Explanation / Answer

Summarize the author's primary goal in conducting this research

The author's primary goal in conducting this research, is to accept/reject the widespread view that prices for drugs in the United States are much higher than elsewhere.

What type of data was analyzed( qualitative or quantitative? )

Quantitative data was analysed; but independent evaluators ensure qualitative analysis too.

How did the author choose to present the analysis (type of graphs/tables, etc.) ?

The analysis was presented as varied tables

Was the study an observational study or an experiment?

This was an observational study.

Did you find the article interesting?

Yes. And enlighteneing too :)

Summarize the final conclusion of that were made.

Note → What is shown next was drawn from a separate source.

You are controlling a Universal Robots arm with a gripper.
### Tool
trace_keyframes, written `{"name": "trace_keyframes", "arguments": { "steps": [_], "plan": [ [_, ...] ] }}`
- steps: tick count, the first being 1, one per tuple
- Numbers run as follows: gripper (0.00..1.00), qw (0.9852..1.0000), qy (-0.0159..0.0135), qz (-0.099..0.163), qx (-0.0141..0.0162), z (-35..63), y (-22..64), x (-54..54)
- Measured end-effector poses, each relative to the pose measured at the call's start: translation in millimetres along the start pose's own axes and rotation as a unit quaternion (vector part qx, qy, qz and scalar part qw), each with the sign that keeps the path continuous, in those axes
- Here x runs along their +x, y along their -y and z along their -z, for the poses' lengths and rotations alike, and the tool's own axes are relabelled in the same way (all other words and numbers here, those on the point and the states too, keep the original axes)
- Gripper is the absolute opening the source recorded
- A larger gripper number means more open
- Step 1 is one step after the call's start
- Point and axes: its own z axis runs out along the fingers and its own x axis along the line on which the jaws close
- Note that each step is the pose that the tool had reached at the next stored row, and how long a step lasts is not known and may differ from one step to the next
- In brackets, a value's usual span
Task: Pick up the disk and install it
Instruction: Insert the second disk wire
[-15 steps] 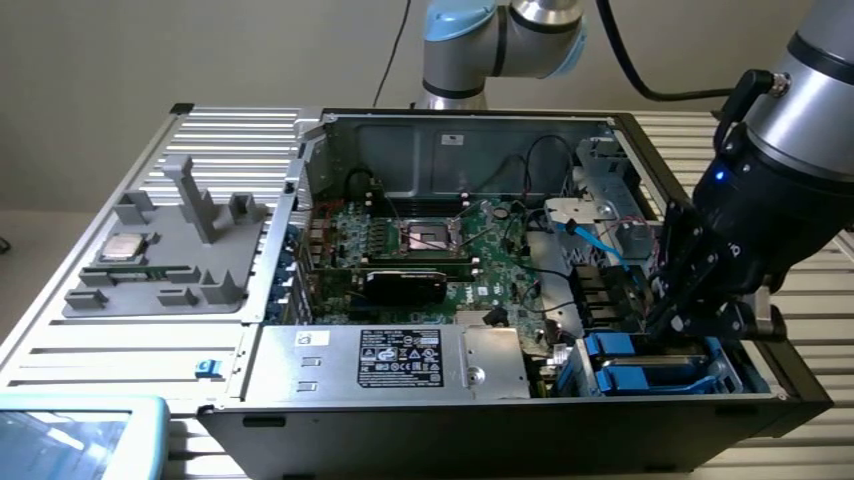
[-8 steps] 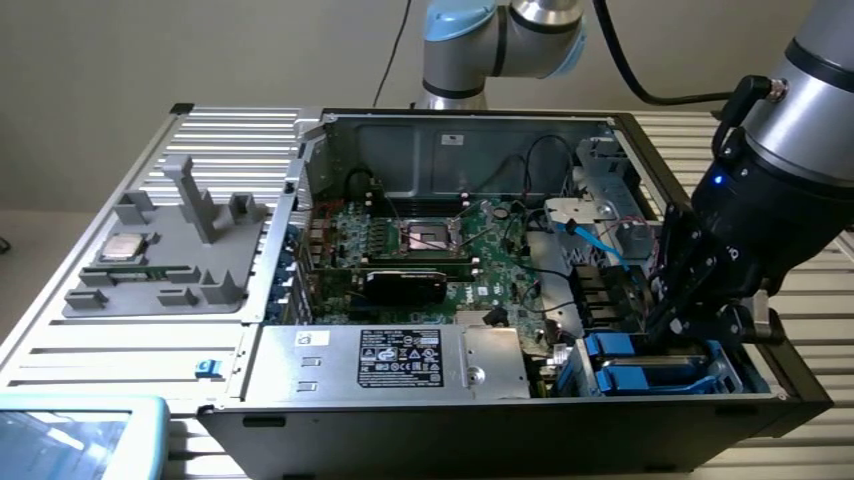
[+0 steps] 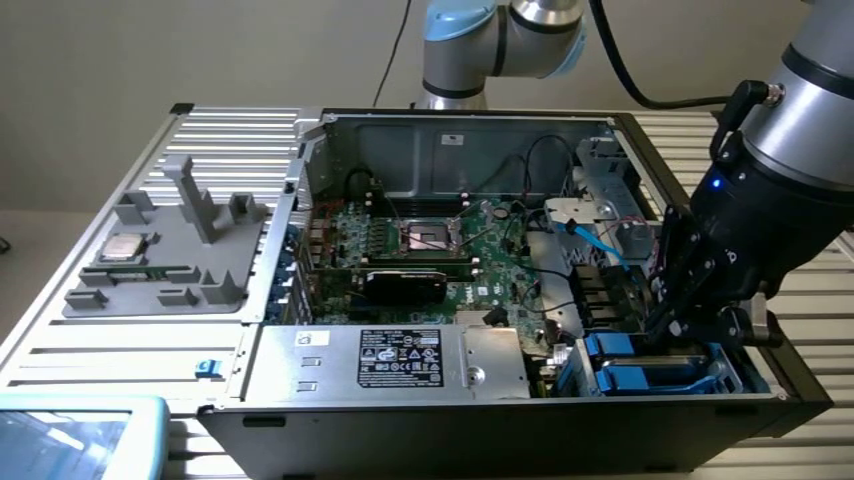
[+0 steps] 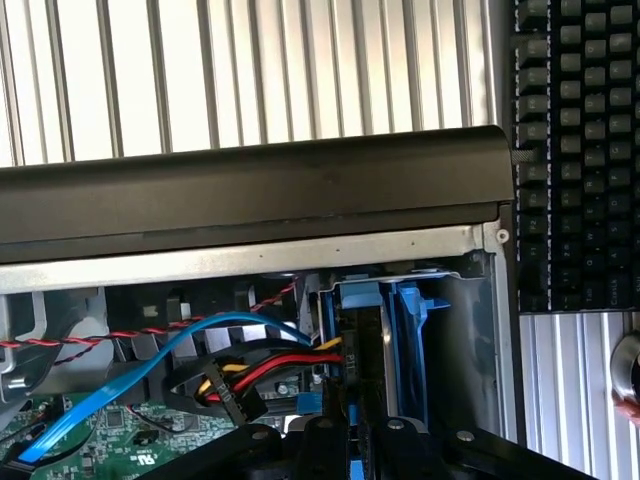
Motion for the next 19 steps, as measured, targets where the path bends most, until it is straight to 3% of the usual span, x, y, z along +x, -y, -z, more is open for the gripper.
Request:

The factors account for differences of prices between different countries :

1. Wholesaler and pharmacist profit margins bieng regulated by govt., v/s margins being free and depend on competition and market power.

2. VAT (sales tax in the US)

3.   whether to compare ex-factory or retail prices can heavily influence the results.

4.   The US features lower wholesaler and pharmacy margins because of its liberal supply chain; European countries (excluding the UK) are, in contrast, much more regulated.

5.   Choice of the weightings we assign to different products. Different consumption patterns apply across countries, therefore applying the weightings of one country to another may be misleading.

I hope it was Helpful :)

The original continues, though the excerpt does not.